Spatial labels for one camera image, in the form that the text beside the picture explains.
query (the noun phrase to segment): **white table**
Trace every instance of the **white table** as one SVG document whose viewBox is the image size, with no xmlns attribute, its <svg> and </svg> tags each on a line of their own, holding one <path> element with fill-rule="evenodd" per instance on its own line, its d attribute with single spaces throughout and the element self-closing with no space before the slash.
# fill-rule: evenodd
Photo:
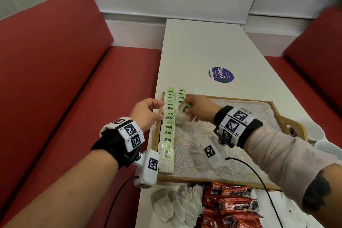
<svg viewBox="0 0 342 228">
<path fill-rule="evenodd" d="M 213 67 L 231 71 L 233 81 L 213 80 L 208 74 Z M 282 116 L 310 119 L 239 25 L 168 19 L 155 98 L 161 99 L 168 86 L 185 88 L 189 94 L 273 101 Z M 162 187 L 141 190 L 137 228 L 172 227 L 162 224 L 152 208 L 150 195 Z M 272 209 L 266 212 L 270 219 L 275 218 Z"/>
</svg>

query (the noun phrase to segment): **wooden tray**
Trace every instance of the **wooden tray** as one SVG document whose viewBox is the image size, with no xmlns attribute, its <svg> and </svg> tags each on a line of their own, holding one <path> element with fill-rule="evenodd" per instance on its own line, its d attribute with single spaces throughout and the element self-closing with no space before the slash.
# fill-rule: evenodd
<svg viewBox="0 0 342 228">
<path fill-rule="evenodd" d="M 161 100 L 164 100 L 165 92 L 162 93 Z M 286 125 L 292 126 L 292 128 L 295 130 L 297 133 L 297 136 L 302 138 L 303 140 L 307 141 L 307 132 L 305 127 L 300 124 L 299 122 L 296 122 L 292 119 L 283 117 L 279 114 L 277 108 L 271 101 L 262 101 L 262 100 L 251 100 L 251 99 L 239 99 L 239 98 L 227 98 L 227 97 L 213 97 L 213 96 L 207 96 L 208 98 L 213 98 L 213 99 L 228 99 L 228 100 L 241 100 L 241 101 L 259 101 L 263 103 L 267 103 L 271 106 L 273 112 L 274 112 L 274 117 L 281 129 L 281 131 L 287 135 L 291 135 L 288 127 Z M 163 108 L 160 108 L 159 114 L 163 114 Z M 155 131 L 155 136 L 152 141 L 152 149 L 155 151 L 158 151 L 158 143 L 159 143 L 159 136 L 160 136 L 160 126 L 161 123 L 157 123 L 156 125 L 156 131 Z M 158 182 L 171 182 L 171 183 L 208 183 L 212 180 L 210 179 L 205 179 L 205 178 L 192 178 L 192 177 L 175 177 L 175 176 L 170 176 L 170 175 L 165 175 L 158 173 Z M 228 181 L 228 180 L 215 180 L 216 182 L 224 182 L 224 183 L 229 183 L 232 185 L 241 185 L 241 186 L 250 186 L 252 188 L 257 188 L 257 189 L 264 189 L 263 185 L 261 183 L 254 183 L 254 182 L 237 182 L 237 181 Z M 267 189 L 269 190 L 281 190 L 278 186 L 273 185 L 273 184 L 266 184 Z"/>
</svg>

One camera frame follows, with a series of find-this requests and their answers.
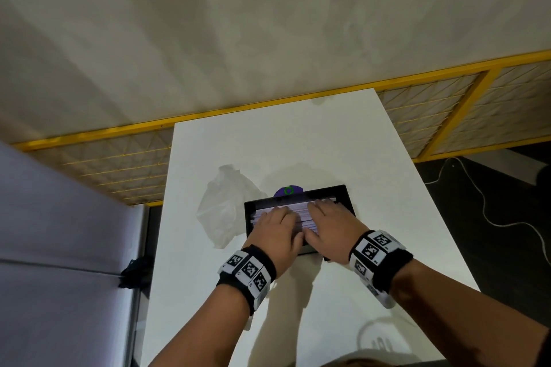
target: gray wall
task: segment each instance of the gray wall
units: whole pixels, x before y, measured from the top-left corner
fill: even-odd
[[[551,0],[0,0],[0,139],[551,48]]]
[[[138,253],[130,208],[0,143],[0,259],[119,273]],[[0,261],[0,360],[120,366],[132,292],[118,279]]]

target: left hand
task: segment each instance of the left hand
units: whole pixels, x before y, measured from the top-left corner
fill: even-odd
[[[285,207],[274,207],[263,212],[243,248],[255,245],[272,260],[279,278],[293,264],[302,247],[304,234],[299,232],[291,239],[295,227],[296,213]]]

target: purple object
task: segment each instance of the purple object
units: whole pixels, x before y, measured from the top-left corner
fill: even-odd
[[[285,188],[281,188],[277,192],[275,192],[274,197],[289,196],[289,195],[292,195],[294,193],[302,193],[303,191],[304,190],[301,187],[294,186],[294,185],[291,184],[290,186],[287,186]]]

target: right hand
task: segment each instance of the right hand
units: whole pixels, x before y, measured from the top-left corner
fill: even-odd
[[[316,200],[308,211],[317,226],[317,234],[304,228],[304,237],[317,252],[340,264],[348,264],[350,251],[368,227],[342,204],[332,200]]]

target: forearm
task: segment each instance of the forearm
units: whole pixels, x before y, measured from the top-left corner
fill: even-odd
[[[239,290],[217,286],[150,367],[227,366],[249,313]]]
[[[390,294],[453,365],[533,366],[548,329],[417,260]]]

:::::

> Task: Wherever a line of the records above contains the string "noun", copy that line out.

> Exercise result:
query (the noun phrase to segment): **white table**
query (the noun phrase to segment): **wooden tray**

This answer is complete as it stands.